THE TASK:
In the listing, find every line that has the string "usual" and copy it.

DATASET EXTRACT:
Start of Block

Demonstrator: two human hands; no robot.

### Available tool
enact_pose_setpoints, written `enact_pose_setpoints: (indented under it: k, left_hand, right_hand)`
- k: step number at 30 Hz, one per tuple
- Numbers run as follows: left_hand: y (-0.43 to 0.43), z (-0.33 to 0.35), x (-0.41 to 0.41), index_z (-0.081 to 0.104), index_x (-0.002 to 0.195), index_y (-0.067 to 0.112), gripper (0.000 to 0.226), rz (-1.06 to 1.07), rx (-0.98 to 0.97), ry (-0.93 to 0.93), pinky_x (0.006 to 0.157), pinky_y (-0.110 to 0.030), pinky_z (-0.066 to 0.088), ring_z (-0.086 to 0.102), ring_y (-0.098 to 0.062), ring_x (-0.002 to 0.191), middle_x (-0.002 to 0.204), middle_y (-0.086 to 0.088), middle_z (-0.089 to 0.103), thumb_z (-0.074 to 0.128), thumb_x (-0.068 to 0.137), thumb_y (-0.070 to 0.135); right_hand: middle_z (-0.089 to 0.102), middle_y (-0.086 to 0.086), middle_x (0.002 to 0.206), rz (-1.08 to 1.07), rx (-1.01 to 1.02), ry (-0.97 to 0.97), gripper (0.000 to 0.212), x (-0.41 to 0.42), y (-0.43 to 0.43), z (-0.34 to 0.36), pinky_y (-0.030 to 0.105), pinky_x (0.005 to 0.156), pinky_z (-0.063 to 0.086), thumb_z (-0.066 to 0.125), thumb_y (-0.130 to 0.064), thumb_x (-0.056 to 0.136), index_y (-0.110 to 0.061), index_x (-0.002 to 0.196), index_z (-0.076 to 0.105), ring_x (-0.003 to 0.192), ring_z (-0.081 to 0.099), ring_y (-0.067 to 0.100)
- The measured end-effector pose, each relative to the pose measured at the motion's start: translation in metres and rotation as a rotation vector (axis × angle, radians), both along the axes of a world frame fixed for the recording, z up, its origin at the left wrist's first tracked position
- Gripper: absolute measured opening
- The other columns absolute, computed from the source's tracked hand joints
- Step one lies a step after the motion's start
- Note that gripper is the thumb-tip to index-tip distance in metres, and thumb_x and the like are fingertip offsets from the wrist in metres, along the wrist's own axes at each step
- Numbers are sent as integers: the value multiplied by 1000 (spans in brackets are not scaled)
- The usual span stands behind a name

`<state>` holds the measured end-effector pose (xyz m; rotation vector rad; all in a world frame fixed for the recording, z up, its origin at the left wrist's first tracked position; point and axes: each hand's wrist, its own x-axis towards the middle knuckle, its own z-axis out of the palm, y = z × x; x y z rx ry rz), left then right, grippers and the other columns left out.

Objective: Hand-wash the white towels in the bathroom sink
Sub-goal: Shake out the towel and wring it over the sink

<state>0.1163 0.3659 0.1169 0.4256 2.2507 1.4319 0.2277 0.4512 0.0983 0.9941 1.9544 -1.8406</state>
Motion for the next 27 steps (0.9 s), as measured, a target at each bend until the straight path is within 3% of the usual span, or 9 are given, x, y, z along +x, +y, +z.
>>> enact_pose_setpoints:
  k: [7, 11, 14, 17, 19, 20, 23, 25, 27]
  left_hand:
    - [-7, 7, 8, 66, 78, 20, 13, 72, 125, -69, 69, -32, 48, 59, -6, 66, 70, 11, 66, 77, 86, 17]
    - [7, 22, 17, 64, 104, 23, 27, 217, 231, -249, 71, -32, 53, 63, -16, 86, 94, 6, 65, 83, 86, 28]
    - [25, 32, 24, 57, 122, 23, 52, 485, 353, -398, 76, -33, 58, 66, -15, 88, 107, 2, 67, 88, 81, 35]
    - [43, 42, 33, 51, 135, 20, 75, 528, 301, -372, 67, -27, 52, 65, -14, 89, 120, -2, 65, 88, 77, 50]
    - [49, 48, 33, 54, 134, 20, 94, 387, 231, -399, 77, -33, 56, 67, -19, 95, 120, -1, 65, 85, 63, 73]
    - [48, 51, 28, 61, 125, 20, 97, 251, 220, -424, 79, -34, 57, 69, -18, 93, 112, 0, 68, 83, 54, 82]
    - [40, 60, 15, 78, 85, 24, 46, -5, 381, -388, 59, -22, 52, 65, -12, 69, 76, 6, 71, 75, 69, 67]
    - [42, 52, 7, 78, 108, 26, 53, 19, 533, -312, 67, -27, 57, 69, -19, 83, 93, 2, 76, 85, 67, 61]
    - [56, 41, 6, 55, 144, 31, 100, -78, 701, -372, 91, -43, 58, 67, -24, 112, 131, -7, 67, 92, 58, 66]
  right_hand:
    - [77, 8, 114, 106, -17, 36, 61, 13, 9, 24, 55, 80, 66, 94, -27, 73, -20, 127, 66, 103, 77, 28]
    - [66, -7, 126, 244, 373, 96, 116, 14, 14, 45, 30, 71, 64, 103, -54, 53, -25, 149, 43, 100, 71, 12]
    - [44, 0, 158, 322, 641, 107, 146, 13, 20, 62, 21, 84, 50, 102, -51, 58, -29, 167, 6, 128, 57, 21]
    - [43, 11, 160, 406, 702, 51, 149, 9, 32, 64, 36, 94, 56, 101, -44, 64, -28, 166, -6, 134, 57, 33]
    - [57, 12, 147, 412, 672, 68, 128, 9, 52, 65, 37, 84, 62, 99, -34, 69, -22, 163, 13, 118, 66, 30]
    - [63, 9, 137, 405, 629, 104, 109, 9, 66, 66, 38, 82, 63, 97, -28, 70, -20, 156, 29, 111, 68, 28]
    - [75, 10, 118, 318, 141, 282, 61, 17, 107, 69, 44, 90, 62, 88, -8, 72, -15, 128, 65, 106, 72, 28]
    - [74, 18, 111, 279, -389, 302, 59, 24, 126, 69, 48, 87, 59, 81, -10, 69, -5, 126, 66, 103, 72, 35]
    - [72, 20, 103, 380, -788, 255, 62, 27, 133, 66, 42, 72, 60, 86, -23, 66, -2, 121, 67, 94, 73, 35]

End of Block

WRITTEN SOLUTION:
- The usual span stands behind a name
Motion for the next 27 steps (0.9 s), as measured, a target at each bend until the straight path is within 3% of the usual span, or 9 are given, x, y, z along +x, +y, +z.

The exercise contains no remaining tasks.